Goal of the exercise:
Below are lines of data, and only some are wanted. Please repeat exactly those from the line that has "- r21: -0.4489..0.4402" through the line that has "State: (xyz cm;".

Collected material:
%%
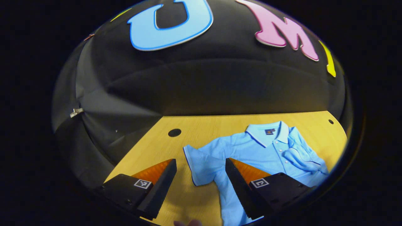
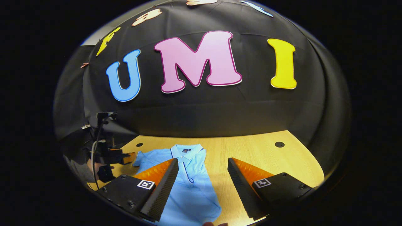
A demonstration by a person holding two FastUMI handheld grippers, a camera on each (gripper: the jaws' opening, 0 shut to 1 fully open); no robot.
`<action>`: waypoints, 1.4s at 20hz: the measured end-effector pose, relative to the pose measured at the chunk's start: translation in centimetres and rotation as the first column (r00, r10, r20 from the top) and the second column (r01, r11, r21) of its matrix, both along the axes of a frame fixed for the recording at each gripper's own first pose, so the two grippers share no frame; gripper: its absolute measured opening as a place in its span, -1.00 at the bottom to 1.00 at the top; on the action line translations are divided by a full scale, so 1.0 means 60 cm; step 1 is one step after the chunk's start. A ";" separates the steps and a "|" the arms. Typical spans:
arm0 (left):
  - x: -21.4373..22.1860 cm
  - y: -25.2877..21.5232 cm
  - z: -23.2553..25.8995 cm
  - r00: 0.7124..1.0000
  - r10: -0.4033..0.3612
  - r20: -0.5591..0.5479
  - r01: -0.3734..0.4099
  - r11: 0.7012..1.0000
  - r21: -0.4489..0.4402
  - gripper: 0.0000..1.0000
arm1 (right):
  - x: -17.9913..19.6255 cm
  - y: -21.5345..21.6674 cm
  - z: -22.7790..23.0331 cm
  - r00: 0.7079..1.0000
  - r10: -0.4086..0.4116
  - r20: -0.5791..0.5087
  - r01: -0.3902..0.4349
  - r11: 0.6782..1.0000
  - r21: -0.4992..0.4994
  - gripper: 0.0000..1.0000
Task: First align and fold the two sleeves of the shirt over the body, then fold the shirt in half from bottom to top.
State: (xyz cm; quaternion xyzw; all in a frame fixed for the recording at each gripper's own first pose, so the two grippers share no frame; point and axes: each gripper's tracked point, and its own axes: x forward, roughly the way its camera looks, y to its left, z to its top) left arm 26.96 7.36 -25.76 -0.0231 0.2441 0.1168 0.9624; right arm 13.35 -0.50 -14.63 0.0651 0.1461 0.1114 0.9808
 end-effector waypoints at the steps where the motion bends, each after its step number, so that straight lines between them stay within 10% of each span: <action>1: 0.008 0.009 -0.018 0.999 0.022 -0.027 -0.023 1.000 -0.020 0.97 | -0.006 -0.005 -0.005 1.000 -0.001 -0.008 0.001 1.000 0.000 0.96; 12: 0.035 0.044 -0.142 0.967 0.062 -0.249 -0.111 0.976 -0.188 0.97 | -0.022 -0.026 -0.022 0.999 -0.020 -0.048 0.020 1.000 -0.002 0.96; 15: 0.038 0.032 -0.141 0.967 0.026 -0.254 -0.076 0.979 -0.189 0.75 | -0.023 -0.022 -0.025 0.998 -0.018 -0.056 0.018 1.000 0.006 0.96; 20: 0.037 0.017 -0.140 0.971 0.010 -0.239 -0.078 0.957 -0.278 -0.54 | -0.026 -0.017 -0.025 0.998 -0.015 -0.060 0.015 1.000 0.007 0.96; 28: 0.035 -0.002 -0.114 0.985 -0.012 -0.173 -0.062 0.908 -0.415 -0.88 | -0.033 -0.027 -0.023 0.998 -0.026 -0.062 0.026 1.000 0.005 0.96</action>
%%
The completed task:
  - r21: -0.4489..0.4402
  - gripper: 0.0000..1.0000
arm1 (right):
  - x: -17.9913..19.6255 cm
  - y: -21.5345..21.6674 cm
  - z: -22.7790..23.0331 cm
  - r00: 0.7079..1.0000
  - r10: -0.4086..0.4116
  - r20: -0.5791..0.5087
  - r01: -0.3902..0.4349
  - r11: 0.6782..1.0000
  - r21: -0.4992..0.4994
  - gripper: 0.0000..1.0000
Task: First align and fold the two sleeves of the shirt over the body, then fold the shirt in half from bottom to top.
State: (xyz cm; quaternion xyzw; all in a frame fixed for the recording at each gripper's own first pose, so the two grippers share no frame; point and axes: each gripper's tracked point, and its own axes: x forward, roughly the way its camera looks, y to its left, z to its top) left arm 26.96 7.36 -25.76 -0.0231 0.2441 0.1168 0.9624; right arm 13.35 -0.50 -14.63 0.0651 0.1461 0.1114 0.9808

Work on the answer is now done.